Teen Shot Dead By Police As His Car Was Driving Away, Chief Says
Jordan Edwards, a high school freshman, was leaving a house party in a Dallas suburb late Saturday night with several friends when police officers arrived outside. The officers were investigating a complaint about noisy teenagers in the neighborhood, and they had heard gunshots in the area as they approached.
Within minutes, the black 15-year-old passenger had been killed — shot in the head by an officer through the front passenger window and pronounced dead at the hospital shortly afterward.
The next day, Balch Springs police Chief Jonathan Haber apologized to Edwards' family at a news conference, explaining the situation by saying the vehicle was backing toward officers "in an aggressive manner."
By Monday afternoon, however, Haber had retracted that account.
NPR's Wade Goodwyn explains the discrepancies as Haber laid them out:
"In fact, the car with five teenagers inside was moving forward, not backward, and away from the officers, not toward them.

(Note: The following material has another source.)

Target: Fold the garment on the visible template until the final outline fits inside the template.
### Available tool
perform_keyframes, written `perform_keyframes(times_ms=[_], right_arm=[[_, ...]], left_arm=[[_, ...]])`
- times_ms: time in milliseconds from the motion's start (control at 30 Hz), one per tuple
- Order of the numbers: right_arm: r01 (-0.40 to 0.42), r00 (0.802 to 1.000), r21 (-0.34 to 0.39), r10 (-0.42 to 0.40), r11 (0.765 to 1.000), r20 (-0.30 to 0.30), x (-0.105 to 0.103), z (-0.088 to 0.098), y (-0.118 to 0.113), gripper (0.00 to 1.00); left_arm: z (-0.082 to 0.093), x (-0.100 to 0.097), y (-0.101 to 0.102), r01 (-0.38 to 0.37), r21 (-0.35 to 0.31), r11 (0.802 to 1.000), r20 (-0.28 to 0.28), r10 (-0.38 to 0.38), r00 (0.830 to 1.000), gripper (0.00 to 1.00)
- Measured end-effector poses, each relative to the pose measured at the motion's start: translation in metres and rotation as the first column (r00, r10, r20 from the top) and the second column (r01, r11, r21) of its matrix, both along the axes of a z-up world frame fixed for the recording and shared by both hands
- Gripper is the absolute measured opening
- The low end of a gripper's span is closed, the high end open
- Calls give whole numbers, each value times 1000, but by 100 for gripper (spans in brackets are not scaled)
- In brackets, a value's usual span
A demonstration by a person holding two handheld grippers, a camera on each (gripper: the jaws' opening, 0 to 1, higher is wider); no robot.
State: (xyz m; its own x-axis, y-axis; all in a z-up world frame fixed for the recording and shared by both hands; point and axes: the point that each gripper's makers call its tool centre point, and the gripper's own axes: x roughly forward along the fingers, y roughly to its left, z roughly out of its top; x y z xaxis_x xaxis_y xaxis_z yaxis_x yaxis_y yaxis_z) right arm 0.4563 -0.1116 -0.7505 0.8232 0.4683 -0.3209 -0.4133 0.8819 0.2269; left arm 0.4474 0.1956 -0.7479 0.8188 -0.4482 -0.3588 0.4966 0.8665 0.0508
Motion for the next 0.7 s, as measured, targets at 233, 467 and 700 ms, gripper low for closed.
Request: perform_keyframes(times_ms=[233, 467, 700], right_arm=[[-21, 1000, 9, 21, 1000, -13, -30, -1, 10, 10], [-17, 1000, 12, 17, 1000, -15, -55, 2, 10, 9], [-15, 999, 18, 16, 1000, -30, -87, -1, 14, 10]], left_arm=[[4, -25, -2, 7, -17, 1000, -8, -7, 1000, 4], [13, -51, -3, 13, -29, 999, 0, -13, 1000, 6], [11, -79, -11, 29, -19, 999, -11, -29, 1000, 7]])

There was no altercation, known or otherwise.
"Nevertheless one of officers fired a rifle multiple times into the passenger window, killing young Jordan Edwards. None of the teens were carrying weapons, nor were they drunk.
"Chief Haber said his review of the officer's body camera video indicated the shooting may not meet his department's standards."

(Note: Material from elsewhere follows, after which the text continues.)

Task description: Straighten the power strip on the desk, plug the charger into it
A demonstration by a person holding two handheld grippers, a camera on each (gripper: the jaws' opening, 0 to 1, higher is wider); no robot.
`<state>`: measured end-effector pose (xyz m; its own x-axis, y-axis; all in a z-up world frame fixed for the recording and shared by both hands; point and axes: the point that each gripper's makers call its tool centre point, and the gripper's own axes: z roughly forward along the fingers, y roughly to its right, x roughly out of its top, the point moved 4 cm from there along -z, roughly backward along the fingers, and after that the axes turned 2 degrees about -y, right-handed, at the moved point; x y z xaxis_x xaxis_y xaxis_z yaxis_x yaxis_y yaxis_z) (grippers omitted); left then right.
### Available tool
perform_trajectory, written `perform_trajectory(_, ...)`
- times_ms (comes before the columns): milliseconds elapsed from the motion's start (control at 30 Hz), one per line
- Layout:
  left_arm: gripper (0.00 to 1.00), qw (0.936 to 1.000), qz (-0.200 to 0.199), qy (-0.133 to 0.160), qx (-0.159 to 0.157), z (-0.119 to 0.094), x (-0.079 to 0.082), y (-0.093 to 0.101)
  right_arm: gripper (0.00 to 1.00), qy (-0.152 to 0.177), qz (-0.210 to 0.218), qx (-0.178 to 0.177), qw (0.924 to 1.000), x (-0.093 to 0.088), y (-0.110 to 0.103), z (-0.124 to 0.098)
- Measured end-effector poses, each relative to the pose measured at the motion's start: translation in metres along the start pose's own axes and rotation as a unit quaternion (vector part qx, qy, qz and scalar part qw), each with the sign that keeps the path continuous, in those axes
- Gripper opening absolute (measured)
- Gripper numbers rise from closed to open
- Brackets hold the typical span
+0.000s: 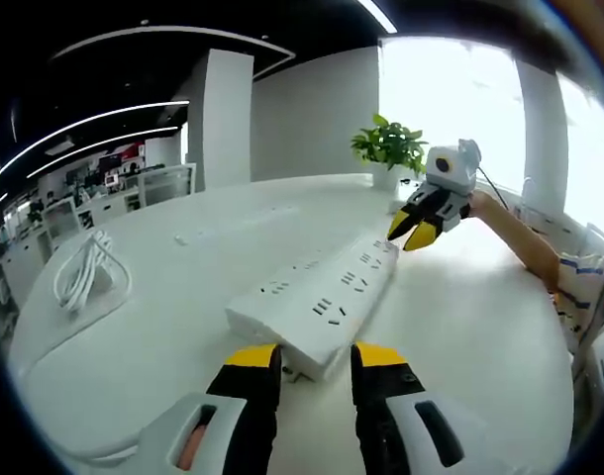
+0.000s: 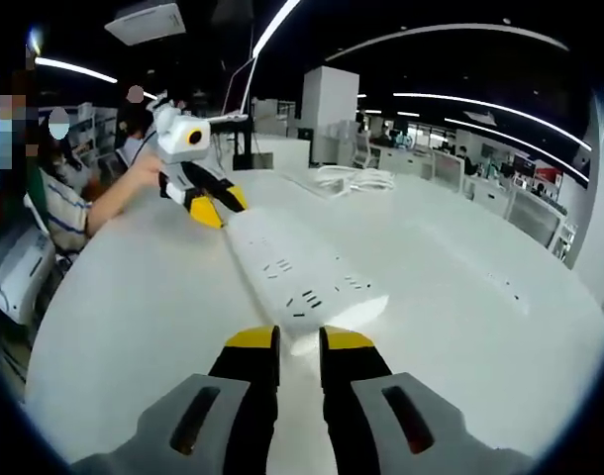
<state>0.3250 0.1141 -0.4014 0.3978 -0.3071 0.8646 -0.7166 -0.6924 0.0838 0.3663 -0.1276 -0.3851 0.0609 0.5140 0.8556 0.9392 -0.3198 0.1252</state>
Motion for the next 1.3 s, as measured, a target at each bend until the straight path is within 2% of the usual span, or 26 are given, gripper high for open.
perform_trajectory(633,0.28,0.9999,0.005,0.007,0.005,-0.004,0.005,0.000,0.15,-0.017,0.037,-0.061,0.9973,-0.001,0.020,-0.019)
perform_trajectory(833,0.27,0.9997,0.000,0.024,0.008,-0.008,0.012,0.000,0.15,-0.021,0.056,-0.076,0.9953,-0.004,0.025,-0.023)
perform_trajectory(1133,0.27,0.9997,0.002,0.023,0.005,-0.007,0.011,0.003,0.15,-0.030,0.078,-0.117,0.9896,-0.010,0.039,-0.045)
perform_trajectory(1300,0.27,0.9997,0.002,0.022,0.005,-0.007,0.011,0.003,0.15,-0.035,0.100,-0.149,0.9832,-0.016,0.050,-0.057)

The officer, who remains unnamed, has been placed on administrative leave. Both the Dallas County Sheriff's Department and the Dallas County district attorney's public integrity unit are investigating the shooting.

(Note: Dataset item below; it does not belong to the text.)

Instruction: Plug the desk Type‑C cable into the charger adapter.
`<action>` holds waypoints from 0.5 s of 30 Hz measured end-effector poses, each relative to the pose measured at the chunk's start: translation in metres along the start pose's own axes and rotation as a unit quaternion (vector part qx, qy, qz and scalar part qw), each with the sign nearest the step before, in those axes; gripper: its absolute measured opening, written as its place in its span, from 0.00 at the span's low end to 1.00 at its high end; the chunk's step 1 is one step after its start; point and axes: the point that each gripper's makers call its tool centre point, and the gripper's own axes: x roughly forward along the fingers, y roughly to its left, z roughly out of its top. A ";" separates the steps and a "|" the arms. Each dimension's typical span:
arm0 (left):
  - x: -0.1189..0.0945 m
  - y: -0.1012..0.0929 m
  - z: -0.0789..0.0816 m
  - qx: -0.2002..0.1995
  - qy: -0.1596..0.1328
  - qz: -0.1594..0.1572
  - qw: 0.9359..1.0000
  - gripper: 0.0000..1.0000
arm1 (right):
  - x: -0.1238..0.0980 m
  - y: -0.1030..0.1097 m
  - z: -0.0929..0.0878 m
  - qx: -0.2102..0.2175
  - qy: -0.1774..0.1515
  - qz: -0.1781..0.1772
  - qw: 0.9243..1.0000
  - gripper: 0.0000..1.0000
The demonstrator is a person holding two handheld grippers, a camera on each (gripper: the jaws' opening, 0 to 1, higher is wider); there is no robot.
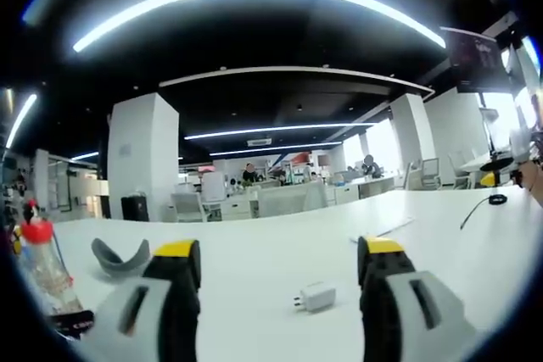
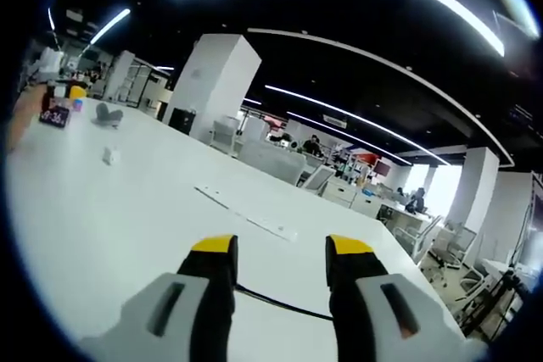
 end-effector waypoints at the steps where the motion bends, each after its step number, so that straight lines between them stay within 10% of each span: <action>1: 0.000 0.001 0.001 0.001 -0.001 0.002 1.000 0.76 | 0.000 0.000 0.000 0.000 0.000 -0.001 1.000 0.42; 15: -0.007 0.015 0.012 0.023 -0.019 0.029 0.999 0.78 | 0.001 0.001 -0.001 -0.008 0.002 0.001 1.000 0.42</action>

"We offer our sincere condolences to Jordan's family and will continue to keep them in our thoughts and prayers as we move forward expeditiously, with a commitment to justice and transparency," District Attorney Faith Johnson's office said in a statement Monday.
The attorney for Edwards' family, Lee Merritt, said at a news conference Monday that the teen's parents will continue to push for the officer to be arrested and charged.
"We are declaring war on bad policing. This has happened far too often," Merritt said, while flanked by Edwards' family. "America must find a way to police its citizens without killing them."